EXERCISE DETAILS: Which of the lines below hold the word "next"? Pull each of them out.

RECORDED DATA:
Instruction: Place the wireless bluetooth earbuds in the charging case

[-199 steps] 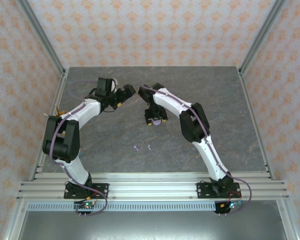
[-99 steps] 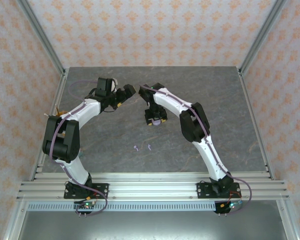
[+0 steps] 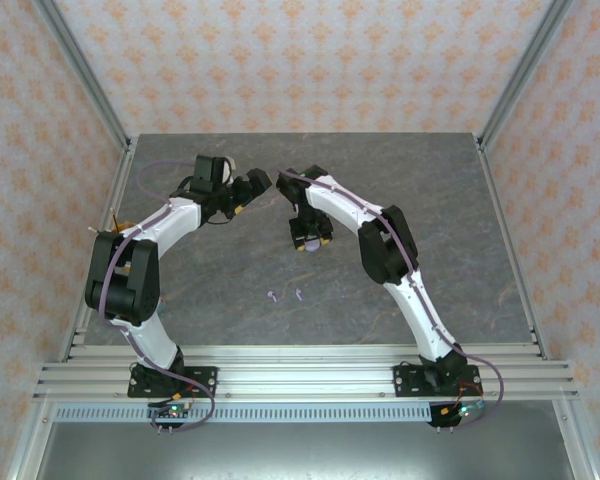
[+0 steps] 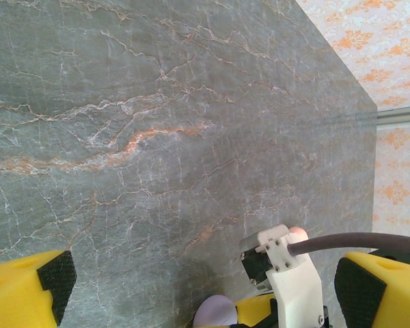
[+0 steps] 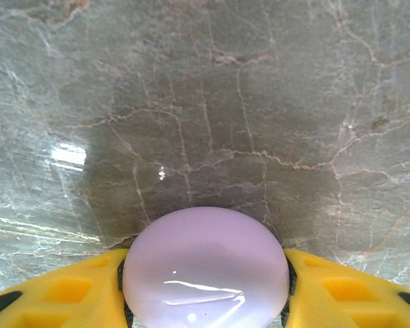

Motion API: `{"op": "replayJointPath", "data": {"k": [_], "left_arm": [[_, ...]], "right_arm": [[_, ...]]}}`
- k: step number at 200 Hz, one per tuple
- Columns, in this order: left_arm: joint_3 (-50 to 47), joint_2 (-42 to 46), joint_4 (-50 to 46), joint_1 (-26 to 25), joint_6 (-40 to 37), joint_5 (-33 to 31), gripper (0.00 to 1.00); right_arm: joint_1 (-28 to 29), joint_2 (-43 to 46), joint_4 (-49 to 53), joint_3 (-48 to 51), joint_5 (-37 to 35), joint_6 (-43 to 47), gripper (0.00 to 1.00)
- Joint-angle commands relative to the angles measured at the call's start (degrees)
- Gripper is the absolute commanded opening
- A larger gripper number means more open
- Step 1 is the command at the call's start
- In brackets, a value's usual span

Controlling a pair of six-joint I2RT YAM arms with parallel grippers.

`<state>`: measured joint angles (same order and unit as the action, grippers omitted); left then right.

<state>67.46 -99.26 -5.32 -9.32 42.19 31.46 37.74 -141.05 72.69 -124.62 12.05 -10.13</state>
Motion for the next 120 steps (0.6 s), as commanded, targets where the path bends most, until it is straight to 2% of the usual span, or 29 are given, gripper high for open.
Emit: {"op": "replayJointPath", "data": {"k": [1,55,120], "left_arm": [[0.5,1.2,1.1,0.4,0.5,0.3,1.0],[-0.1,0.7,1.7,0.4,0.6,0.6,1.0],[-2.0,0.1,2.8,0.4,0.6,1.9,1.0]], "right_arm": [[-0.5,-1.0,2.6,1.2,-3.7,-5.1,0.47],[-0.6,8.6,-9.3,11.6,-2.2,-27.9,0.45],[-4.0,11.1,-15.3,12.3,0.0,-40.6,0.45]]}}
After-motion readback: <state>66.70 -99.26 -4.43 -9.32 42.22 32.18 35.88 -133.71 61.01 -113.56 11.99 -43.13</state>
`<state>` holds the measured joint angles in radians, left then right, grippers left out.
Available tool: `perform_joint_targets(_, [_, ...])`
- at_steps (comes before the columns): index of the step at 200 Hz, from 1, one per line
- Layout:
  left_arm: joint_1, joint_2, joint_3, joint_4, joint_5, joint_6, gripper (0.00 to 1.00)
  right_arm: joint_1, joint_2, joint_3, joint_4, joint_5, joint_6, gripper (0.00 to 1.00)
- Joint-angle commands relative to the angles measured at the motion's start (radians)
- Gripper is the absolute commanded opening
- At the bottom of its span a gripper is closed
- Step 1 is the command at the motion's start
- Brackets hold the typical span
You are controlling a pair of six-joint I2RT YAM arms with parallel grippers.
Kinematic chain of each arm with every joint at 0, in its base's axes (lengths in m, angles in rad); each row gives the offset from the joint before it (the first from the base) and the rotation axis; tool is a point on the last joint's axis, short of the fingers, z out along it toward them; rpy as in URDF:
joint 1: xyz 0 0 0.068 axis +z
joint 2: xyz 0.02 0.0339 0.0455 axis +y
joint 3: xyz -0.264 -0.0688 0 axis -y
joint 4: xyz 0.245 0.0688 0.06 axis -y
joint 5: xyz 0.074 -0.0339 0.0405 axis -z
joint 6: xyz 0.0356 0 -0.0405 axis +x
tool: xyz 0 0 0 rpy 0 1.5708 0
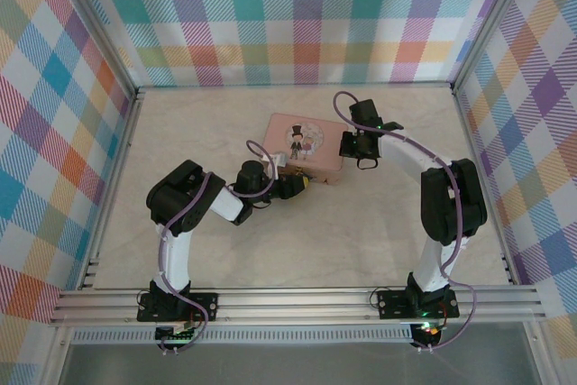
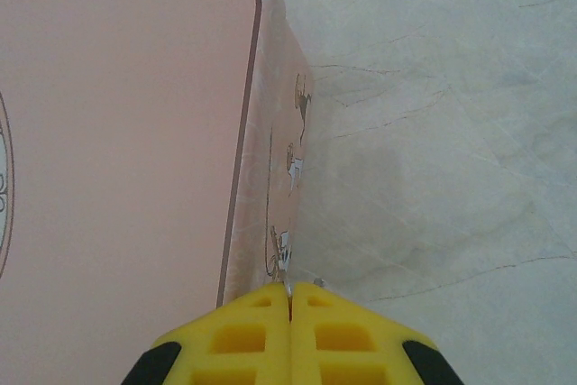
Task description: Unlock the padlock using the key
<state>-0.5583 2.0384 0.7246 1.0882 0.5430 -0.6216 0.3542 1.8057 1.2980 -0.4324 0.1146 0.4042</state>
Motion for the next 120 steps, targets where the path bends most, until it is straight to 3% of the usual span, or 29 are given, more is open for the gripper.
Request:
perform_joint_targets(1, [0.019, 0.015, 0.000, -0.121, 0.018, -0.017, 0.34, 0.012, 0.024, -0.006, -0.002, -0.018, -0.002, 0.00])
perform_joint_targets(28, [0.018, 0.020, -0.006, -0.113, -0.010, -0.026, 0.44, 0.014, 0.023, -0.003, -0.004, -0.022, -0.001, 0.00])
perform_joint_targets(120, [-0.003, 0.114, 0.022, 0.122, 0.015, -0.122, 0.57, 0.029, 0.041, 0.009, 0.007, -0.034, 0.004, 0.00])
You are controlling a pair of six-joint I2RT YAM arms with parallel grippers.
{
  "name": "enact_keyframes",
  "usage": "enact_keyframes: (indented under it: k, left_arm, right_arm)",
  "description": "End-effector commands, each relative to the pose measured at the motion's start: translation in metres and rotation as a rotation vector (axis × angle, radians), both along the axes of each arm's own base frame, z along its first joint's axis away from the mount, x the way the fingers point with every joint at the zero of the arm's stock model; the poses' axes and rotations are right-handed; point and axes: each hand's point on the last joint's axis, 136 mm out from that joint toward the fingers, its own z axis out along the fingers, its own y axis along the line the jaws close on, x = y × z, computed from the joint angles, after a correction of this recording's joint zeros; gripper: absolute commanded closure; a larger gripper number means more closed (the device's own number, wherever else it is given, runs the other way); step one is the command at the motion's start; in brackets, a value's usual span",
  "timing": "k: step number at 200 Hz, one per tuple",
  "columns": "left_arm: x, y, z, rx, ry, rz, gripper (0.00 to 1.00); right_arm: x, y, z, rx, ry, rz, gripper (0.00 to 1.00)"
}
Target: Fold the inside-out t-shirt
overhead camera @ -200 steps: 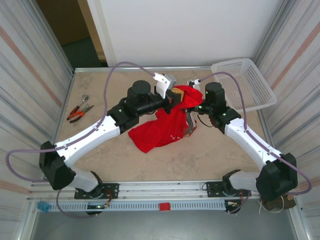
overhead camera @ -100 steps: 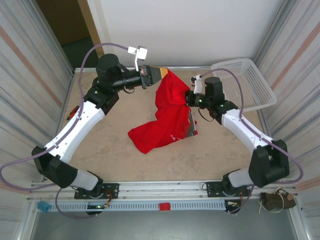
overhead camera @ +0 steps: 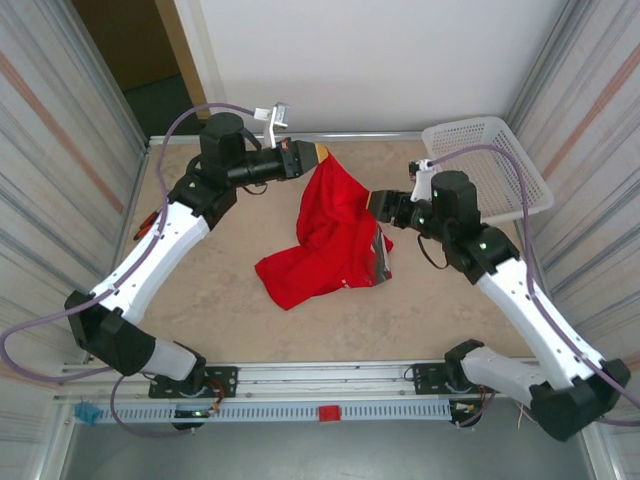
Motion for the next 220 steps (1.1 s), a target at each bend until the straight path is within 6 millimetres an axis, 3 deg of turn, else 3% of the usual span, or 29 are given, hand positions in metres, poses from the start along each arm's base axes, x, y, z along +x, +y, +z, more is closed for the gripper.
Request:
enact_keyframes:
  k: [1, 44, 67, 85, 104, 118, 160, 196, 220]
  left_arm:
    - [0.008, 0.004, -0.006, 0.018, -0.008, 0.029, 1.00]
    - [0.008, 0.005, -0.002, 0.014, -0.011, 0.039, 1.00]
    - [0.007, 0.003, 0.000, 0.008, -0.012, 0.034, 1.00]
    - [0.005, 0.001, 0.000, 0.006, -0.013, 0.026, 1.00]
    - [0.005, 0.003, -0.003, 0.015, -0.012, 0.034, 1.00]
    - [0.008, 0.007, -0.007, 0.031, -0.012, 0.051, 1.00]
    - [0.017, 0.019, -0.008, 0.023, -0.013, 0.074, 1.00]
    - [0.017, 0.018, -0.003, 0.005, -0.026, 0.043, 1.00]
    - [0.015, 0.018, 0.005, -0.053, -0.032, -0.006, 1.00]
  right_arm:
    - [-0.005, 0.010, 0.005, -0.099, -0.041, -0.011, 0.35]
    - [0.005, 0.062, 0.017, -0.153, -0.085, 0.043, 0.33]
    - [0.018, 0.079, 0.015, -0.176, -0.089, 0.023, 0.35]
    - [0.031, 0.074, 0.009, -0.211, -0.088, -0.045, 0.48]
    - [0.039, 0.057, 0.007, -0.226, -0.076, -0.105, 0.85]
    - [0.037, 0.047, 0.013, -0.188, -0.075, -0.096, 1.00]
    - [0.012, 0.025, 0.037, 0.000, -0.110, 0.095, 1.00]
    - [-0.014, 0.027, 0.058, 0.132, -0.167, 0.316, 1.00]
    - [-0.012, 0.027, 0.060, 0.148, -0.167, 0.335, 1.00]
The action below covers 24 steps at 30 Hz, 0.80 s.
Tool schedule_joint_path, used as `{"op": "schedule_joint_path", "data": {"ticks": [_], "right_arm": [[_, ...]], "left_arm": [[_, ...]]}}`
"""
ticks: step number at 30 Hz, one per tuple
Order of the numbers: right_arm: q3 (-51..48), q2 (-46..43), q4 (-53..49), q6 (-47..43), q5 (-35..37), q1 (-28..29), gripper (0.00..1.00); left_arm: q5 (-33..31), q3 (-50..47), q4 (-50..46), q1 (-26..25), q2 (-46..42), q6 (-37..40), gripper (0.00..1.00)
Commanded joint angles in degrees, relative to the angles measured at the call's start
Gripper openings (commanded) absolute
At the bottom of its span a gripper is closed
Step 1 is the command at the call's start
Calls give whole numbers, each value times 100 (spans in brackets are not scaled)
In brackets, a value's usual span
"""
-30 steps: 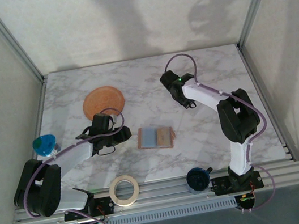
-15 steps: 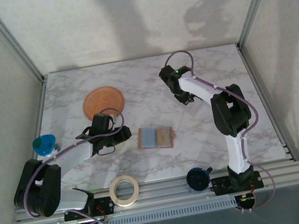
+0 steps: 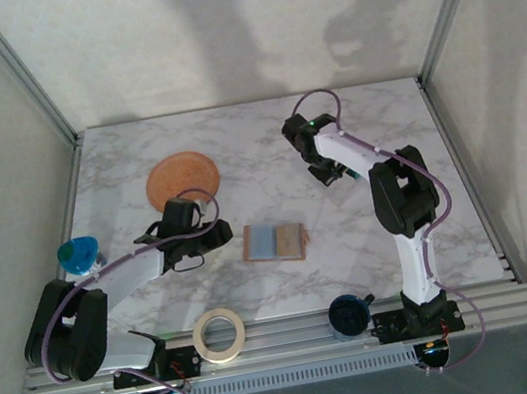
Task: Put the credit cards into the card holder
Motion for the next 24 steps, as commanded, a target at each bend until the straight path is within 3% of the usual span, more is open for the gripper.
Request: {"op": "schedule_joint_path", "data": {"ticks": [1, 11, 15, 18, 24], "right_arm": [[84, -255, -293, 219, -493, 4, 0], [-147, -1139, -360, 485, -902, 7, 0], [-383, -1777, -180, 621, -1229, 3, 0], [-855, -2567, 413, 738, -1826, 6, 0], [-2228, -4428, 2142, 1193, -3856, -2, 0]], "left_arm": [[14, 219, -22, -85, -177, -79, 55], [59, 327, 35, -338, -730, -261, 55], [600, 273, 641, -465, -985, -510, 55], [960, 396, 1058, -588, -1165, -637, 56], [2027, 749, 1916, -770, -1076, -832, 56]]}}
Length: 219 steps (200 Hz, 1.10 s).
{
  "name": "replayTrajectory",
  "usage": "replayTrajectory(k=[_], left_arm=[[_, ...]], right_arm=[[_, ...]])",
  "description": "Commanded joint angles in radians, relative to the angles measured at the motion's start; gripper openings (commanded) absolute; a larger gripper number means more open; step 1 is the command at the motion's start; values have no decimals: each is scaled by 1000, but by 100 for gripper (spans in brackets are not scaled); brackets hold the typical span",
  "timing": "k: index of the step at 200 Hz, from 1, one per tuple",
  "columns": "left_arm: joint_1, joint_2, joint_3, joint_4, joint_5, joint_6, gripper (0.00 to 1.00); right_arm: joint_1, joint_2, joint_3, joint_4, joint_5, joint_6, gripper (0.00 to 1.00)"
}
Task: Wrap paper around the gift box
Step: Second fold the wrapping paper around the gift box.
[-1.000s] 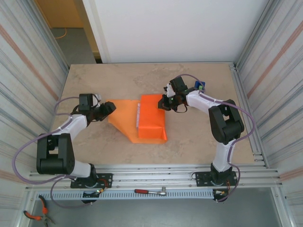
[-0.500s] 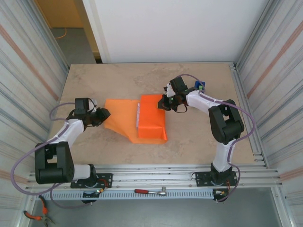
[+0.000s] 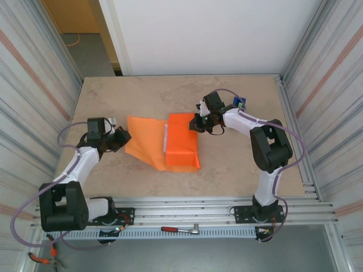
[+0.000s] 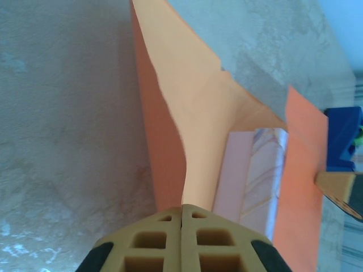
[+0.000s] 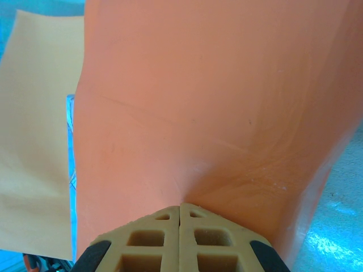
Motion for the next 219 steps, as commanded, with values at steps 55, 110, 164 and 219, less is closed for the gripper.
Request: replayTrajectory(k=[55,110,164,219], left_arm=[[-238,-86,52,57,24,-25,3],[-445,39,151,110,-47,-109,3],[-574,207,247,152,-62,-176,3],[-653,361,349,106,-59,-198,4]], right_arm=[[8,46,-42,-69,54,-30,0],[9,46,-44,-68,54,-30,0],[13,50,-45,-66,51,-26,0],[15,52,-51,-58,49,-23,0]])
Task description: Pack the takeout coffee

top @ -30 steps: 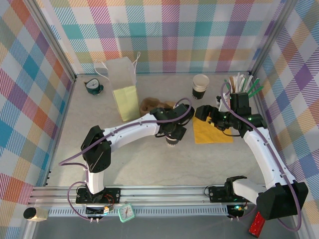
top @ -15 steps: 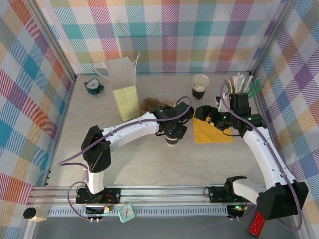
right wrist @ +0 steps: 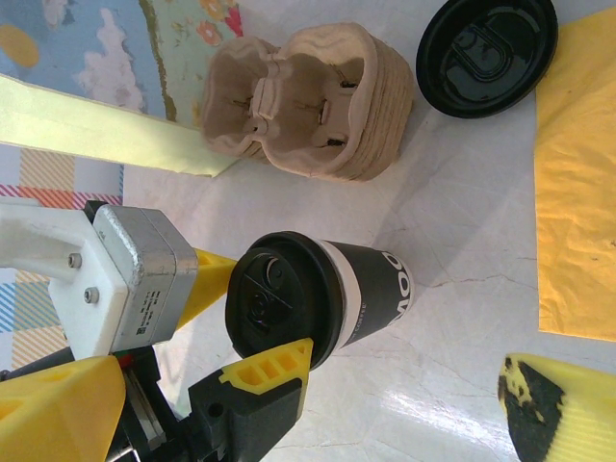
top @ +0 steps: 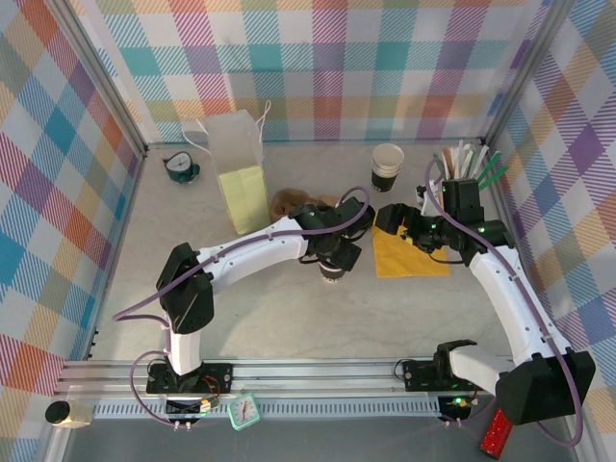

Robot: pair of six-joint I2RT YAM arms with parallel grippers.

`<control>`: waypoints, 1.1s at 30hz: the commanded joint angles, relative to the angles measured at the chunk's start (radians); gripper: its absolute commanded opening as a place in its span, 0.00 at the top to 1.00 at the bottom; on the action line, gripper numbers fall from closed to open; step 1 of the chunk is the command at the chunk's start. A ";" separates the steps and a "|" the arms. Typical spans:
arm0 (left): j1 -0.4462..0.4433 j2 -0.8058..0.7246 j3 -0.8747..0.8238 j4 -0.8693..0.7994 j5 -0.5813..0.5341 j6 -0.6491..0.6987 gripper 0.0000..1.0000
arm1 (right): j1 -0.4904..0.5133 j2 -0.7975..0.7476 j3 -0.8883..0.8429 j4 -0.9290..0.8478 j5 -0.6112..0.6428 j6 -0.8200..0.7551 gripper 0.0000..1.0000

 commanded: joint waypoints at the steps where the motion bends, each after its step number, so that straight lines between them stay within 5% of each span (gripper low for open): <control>1: -0.011 0.003 -0.010 -0.038 -0.011 -0.003 0.27 | 0.009 0.001 -0.003 0.014 0.007 0.001 0.01; 21: -0.011 0.020 -0.013 -0.048 0.003 -0.006 0.26 | 0.013 0.001 -0.011 0.019 0.013 0.005 0.01; 33: -0.011 0.008 0.004 -0.046 0.002 -0.008 0.13 | 0.017 0.006 -0.009 0.020 0.015 0.008 0.01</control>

SOLUTION:
Motion for the next 120 steps (0.6 s), as commanded, targets where the path bends most, until it is straight to 2% of the usual span, or 29 are given, gripper high for open.
Motion for the next 120 steps, targets where the path bends most, until it is straight to 3% of the usual span, or 29 are given, more is open for the gripper.
Motion for the next 220 steps (1.1 s), a target at each bend until the straight path is within 6 millimetres an axis, 3 deg of turn, else 3% of the usual span, or 29 are given, hand positions in metres, poses from the start along each arm's base axes, x, y, z along +x, +y, +z, more is closed for the gripper.
Motion for the next 24 steps, as commanded, a target at each bend until the straight path is within 3% of the usual span, more is open for the gripper.
Motion for the next 219 steps, as commanded, with values at steps 55, 110, 164 and 219, less is closed for the gripper.

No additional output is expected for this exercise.